Маленький, словно игрушечный, мужик огляделся по
сторонам и, убедившись, что никто не видит, не может подслушать разговор, сказал холодно:
— Долг платежом красен. Мы — вам помогли. Вы — нам помогать будете.
— Завязал я. Будет с меня, — бледнел Димка, поняв, с кем говорит.
— Зачем же поспешность необдуманная? Иль забыли, что вы органам обязаны? — прищурился Шомахов.
— Век не забуду! До гроба! Из-за кого на северах оказался!
— Мы помогли вернуться вам. И не только в этом! Вы раньше вышли! И новая машина у вас. Да и к чему торг? Вы сами все прекрасно понимаете. Никто силой не заставит сотрудничать. Но и не защитит, не поможет. А у вас семья. Иль забыли? Я думаю, мы поработаем.
Димка, покраснев до макушки, согласно кивнул головой.
— Значит, до завтра. Я жду, — исчез Шомахов.
Димка поежился, будто въявь снова оказался в зоне на
Сахалине…
Глава 3 КРЕПКИЙ ОРЕШЕК
Иван Степанович Самойлов был из тех, кому постоянно приходилось получать от жизни пинки и зуботычины лишь за то, что не умел кривить душой, смолчать хотя бы из осторожности. Он слыл человеком резким, прямолинейным, справедливым и никогда не прятался за чужую спину, не искал выгодных знакомств.
Именно за это недолюбливали его окружающие, и постоянно ставила подножки госпожа судьба.
Но Самойлов, едва оправившись от очередного удара, приходил в себя и снова принимался рубить в глаза правду-матку и друзьям, и начальству.
Если б не его характер, Самойлов добился бы многого по работе, преуспел бы в жизни. Но не умел приспосабливаться к людям, ситуациям.
Его считали упрямым. Но никто никогда не назвал ограниченным, бездарным.
Самойлов не терпел лодырей, лгунов и пьянчуг. Всегда был занят работой. И с детства не любил праздность.
Иван Степанович получал радость от усталости. И только тогда, как он считал, имел моральное право на отдых.
С чекистами ему не везло постоянно. Он не воспринимал их, считая дармоедами, нахлебниками, кровопийцами и палачами, узаконенными уголовными вождями.
Первая серьезная стычка с дзержинцами, как он называл чекистов, случилась у Самойлова в начале войны, куда его, недавнего выпускника сельхозакадемии, мобилизовали в срочном порядке. И, присвоив звание лейтенанта, заставили воевать.
Иван Степанович даже в детстве не признавал игру в войнушку. Не терпел жестокость. Считая это качество звериным инстинктом, проявлением криминальной натуры.
Когда ж ему дали в руки оружие, человек сморщился внешне, содрогнулся внутренне. Понял, госпожа судьба опять подкинула новое испытание.
И все же воевать ему пришлось. И ротой командовал. Первый бой, в каком ему довелось участвовать, завязался в Белоруссии, под Оршей. Там, наскоро окопавшись, ждали бойцы немецкую пехоту. Приготовились встретить ее по-русски.
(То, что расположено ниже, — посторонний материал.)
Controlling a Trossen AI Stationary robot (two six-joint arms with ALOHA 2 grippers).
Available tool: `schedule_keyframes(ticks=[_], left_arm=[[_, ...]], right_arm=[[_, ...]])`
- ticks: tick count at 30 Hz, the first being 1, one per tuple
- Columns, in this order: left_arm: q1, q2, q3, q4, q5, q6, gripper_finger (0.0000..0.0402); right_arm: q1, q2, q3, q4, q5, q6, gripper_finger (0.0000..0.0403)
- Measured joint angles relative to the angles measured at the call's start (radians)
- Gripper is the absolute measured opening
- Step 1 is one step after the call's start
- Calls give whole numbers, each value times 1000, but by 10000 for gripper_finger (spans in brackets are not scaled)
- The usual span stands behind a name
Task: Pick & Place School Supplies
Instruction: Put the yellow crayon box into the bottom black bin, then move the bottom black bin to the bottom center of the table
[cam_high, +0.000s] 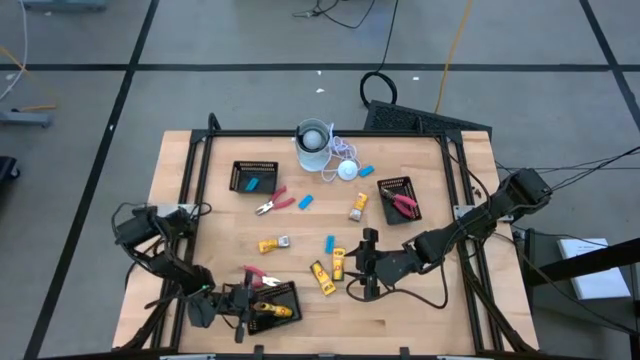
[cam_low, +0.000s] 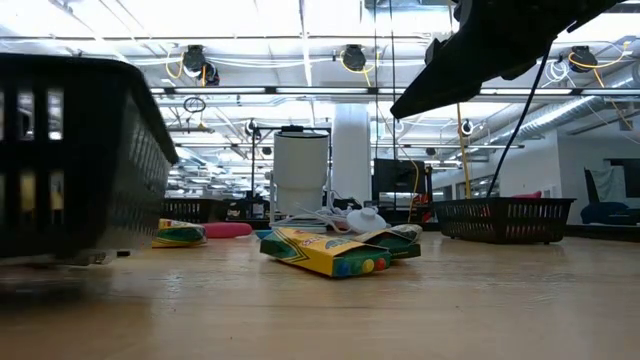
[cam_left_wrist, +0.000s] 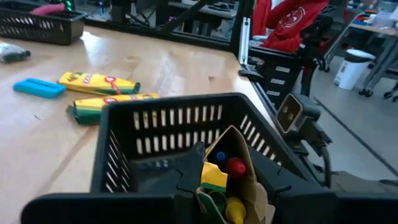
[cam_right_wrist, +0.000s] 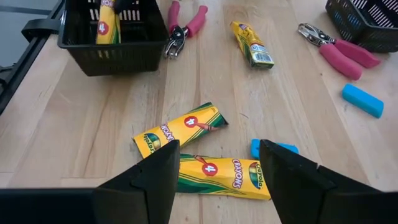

Наломать шею кулаками, расквасить в кровь рожи, надавать под зад пинков и выгнать за пределы страны со свистом, смехом.
Да и на что еще могли рассчитывать необстрелянные, озорные парни, умевшие ходить «стенка на стенку» в своих деревнях с дрекольем и дубинами. Ведь и в тот день на троих приходилась одна винтовка. Думали, что и она не пригодится.
Весь день прождали врагов. На опушке леса. А к вечеру на них поперли танки.
Немецкие автоматчики расстреливали в упор. Словно играли. Они вовсе не собирались вступать в рукопашный бой. И тогда Самойлов приказал роте отступить в лес. Он не мог позволить им и себе выполнить невыполнимый, немыслимый приказ: задержать врага и уничтожить его любыми средствами.